PaulScore Definition

PaulScore^[1] is a measure of search results’ relevancy which takes into account the position of the clicked results, and is computed via the following steps:

Pick scoring factor \(0 < F < 1\) (larger values of \(F\) increase the weight of clicks on lower-ranked results).
For \(i\)-th search session \(S_i\) \((i = 1, \ldots, n)\) containing \(m\) queries \(Q_1, \ldots, Q_m\) and search result sets \(\mathbf{R}_1, \ldots, \mathbf{R}_m\):
1. For each \(j\)-th search query \(Q_j\) with result set \(\mathbf{R}_j\), let \(\nu_j\) be the query score: \[\nu_j = \sum_{k~\in~\{\text{0-based positions of clicked results in}~\mathbf{R}_j\}} F^k.\]
2. Let user’s average query score \(\bar{\nu}_{(i)}\) be \[\bar{\nu}_{(i)} = \frac{1}{m} \sum_{j = 1}^m \nu_j.\]
Then the PaulScore is the average of all users’ average query scores: \[\text{PaulScore}(F)~=~\frac{1}{n} \sum_{i = 1}^n \bar{\nu}_{(i)}.\]

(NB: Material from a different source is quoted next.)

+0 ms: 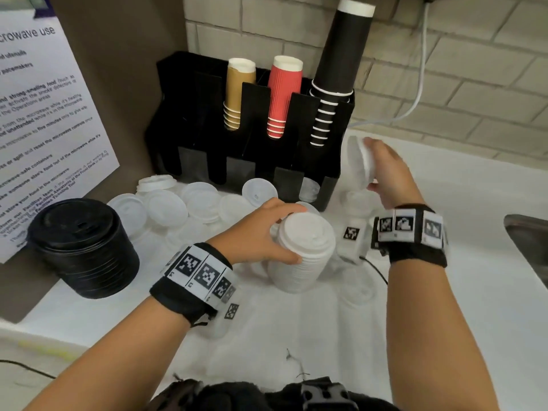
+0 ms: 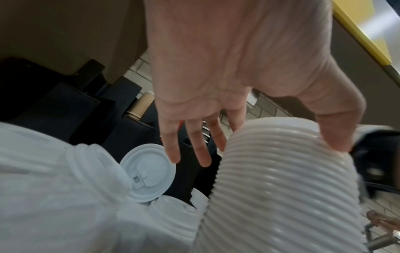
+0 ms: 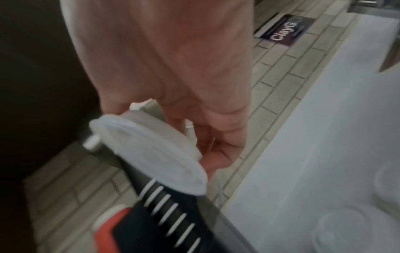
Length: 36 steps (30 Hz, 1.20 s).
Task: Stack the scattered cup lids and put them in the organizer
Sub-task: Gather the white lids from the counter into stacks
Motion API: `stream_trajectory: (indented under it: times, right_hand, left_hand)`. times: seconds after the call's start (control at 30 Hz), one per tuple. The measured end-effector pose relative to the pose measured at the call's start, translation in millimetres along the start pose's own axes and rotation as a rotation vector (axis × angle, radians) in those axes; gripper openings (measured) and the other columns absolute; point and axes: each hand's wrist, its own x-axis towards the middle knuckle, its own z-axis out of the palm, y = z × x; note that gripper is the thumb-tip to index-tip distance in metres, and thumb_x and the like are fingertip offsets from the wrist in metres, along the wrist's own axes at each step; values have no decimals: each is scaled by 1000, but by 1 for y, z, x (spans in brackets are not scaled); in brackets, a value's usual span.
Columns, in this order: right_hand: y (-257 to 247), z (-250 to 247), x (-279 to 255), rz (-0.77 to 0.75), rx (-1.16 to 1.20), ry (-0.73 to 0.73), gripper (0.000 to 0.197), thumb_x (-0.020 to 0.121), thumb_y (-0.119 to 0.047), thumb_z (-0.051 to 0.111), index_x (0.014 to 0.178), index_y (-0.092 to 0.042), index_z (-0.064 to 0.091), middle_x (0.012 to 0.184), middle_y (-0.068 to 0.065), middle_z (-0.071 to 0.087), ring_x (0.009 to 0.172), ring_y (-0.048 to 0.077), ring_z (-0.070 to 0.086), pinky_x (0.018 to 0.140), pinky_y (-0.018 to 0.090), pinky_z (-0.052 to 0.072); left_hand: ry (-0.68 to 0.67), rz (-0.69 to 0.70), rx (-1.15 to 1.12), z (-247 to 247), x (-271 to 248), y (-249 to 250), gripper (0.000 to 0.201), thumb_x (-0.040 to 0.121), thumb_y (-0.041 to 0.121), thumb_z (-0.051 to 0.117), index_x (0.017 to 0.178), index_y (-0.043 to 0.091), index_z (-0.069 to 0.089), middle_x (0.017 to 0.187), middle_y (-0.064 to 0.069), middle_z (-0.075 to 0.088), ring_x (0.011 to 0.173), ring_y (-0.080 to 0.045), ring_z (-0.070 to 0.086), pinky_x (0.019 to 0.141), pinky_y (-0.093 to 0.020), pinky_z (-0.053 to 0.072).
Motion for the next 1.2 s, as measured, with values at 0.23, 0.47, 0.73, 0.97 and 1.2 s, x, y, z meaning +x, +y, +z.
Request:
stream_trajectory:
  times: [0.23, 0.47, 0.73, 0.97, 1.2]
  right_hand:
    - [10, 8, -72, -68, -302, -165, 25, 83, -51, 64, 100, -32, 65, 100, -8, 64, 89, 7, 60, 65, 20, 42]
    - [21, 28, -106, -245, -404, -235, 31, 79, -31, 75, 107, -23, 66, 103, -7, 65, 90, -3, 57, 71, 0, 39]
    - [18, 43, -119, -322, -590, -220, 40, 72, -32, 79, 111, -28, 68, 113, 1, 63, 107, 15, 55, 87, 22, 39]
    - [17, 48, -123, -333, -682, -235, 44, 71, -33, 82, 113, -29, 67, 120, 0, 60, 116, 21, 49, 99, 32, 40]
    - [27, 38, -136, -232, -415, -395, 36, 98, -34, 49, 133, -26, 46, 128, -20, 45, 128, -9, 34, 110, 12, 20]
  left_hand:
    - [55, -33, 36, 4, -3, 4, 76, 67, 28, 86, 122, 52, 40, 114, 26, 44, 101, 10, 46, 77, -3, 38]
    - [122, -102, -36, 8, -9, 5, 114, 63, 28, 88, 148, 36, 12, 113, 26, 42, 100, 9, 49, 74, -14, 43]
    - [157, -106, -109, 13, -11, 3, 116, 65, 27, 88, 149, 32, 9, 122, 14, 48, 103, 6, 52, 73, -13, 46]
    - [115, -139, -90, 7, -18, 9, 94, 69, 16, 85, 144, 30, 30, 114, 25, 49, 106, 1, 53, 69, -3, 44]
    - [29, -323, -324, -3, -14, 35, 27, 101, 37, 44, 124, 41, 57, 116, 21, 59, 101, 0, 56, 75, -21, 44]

We can calculate the confidence interval of PaulScore\((F)\) by approximating its distribution via boostrapping.

# PaulScore Calculation
query_score <- function(positions, F) {
   if (length(positions) == 1 || all(is.na(positions))) {
    # no clicks were made
    return(0)
   } else {
     positions <- positions[!is.na(positions)] # when operating on 'events' dataset, SERP events won't have positions
  return(sum(F^positions))
   }
}
# Bootstrapping
bootstrap_mean <- function(x, m, seed = NULL) {
  if (!is.null(seed)) {
    set.seed(seed)
  }
  n <- length(x)
  return(replicate(m, mean(x[sample.int(n, n, replace = TRUE)])))
}

Results

# Import events fetched from MySQL
load(path("data/ab-test_bm25.RData"))
events$test_group <- factor(
  events$test_group,
  levels = c("bm25:control", "bm25:allfield", "bm25:inclinks", "bm25:inclinks_pv", "bm25:inclinks_pv_rev"),
  labels = c("Control Group (tf–idf)", "Same query builder as control group but using BM25 as similarity function", "Using per-field query building with incoming links as QIF", "Using per-field query builder with incoming links and pageviews as QIFs", "Track typos in first 2 characters"))
cirrus <- readr::read_tsv(path("data/ab-test_bm25_cirrus-results.tsv.gz"), col_types = "ccc")
events <- left_join(events, cirrus, by = c("event_id", "page_id"))
rm(cirrus)

The test was deployed on September 1st and ran for 10 days, collecting a total of 119.6K events from 36.2K unique sessions. See Table 2 for counts broken down by test group.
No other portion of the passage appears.